Dans le même temps, la pratique de la propagande augmente, elle occupe tous les espaces : Internet, les réseaux sociaux, la radio, la télévision, sans parler des médias gouvernementaux où les critiques et injures à l’encontre de l’opposition sont permanentes.

Quelle est la relation entre le pouvoir actuel et la diaspora haïtienne ?

Au début du mandat de Martelly, les relations étaient tendues car la taxe sur les transferts de devises a été augmentée. Mais de manière générale, la diaspora est très réceptive au discours du gouvernement. Quelque part, la propagande les arrange, ils ont l’impression que la situation du pays s’améliore réellement. A part certains secteurs bien informés de la situation réelle qui ont une position critique, le reste souhaite que Martelly puisse finir son mandat tranquillement afin de poursuivre le développement du pays.

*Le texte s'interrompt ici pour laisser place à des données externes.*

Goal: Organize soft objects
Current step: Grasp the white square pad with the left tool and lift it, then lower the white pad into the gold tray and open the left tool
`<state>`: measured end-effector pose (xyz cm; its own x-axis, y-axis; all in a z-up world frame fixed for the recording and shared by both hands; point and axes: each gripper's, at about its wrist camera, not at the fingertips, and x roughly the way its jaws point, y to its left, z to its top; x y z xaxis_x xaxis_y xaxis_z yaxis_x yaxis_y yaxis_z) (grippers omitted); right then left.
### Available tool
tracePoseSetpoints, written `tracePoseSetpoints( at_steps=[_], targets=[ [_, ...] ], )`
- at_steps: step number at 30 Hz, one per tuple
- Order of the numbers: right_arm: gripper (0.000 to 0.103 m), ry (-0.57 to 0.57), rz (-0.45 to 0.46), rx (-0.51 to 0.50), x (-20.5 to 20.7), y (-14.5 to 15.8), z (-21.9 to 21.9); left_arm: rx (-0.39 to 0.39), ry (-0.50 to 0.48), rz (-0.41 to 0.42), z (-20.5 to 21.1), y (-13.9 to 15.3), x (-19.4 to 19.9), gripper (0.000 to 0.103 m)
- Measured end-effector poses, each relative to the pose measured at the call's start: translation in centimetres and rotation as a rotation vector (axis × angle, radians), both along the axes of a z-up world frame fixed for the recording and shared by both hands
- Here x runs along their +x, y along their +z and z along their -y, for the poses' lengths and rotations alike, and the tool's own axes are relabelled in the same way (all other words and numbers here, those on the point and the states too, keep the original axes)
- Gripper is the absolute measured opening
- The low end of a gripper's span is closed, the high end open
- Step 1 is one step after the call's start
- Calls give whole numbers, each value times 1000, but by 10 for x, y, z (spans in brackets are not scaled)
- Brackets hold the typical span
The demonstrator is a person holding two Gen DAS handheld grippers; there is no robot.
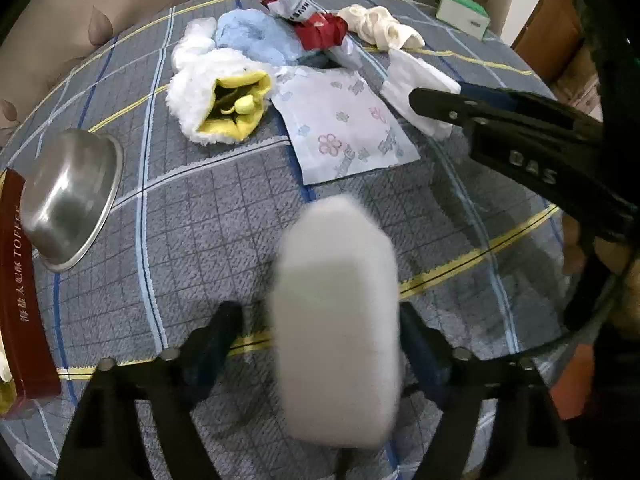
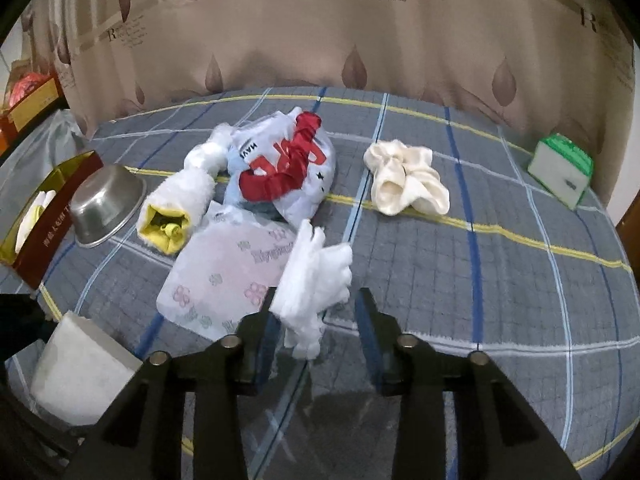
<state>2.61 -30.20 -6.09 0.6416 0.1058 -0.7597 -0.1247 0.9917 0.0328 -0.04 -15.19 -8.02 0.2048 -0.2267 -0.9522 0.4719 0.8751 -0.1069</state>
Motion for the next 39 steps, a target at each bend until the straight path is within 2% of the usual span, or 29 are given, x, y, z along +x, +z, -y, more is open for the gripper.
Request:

Les mouvements paysans n’ont-ils pas un rôle à jouer dans la politique haïtienne ?

Le monde paysan perd de son poids en Haïti. Aujourd’hui plus de 50% de la population vit dans les villes et les mouvements paysans ne peuvent avoir de poids politique sans les voix des habitants des villes et bidonvilles.

Les paysans ont toujours eu leur mot à dire, ils essayent depuis longtemps de prendre une place dans le débat politique, en mettant l’emphase sur les questions qui les concernent : au-delà des problèmes politiques, qu’est-ce que la construction démocratique peut apporter de concret dans le changement de leur situation, comment appuyer le développement ? Comment faire pour que la construction démocratique amène des résultats en termes de revenus, de chômage, de justice, de sécurité…

Au-delà des paysans, d’autres secteurs marginalisées ont leur mot à dire, ils posent un certain nombre de revendications, notamment les femmes : il faut éradiquer la violence contre les femmes, favoriser leur participation à la vie politique etc.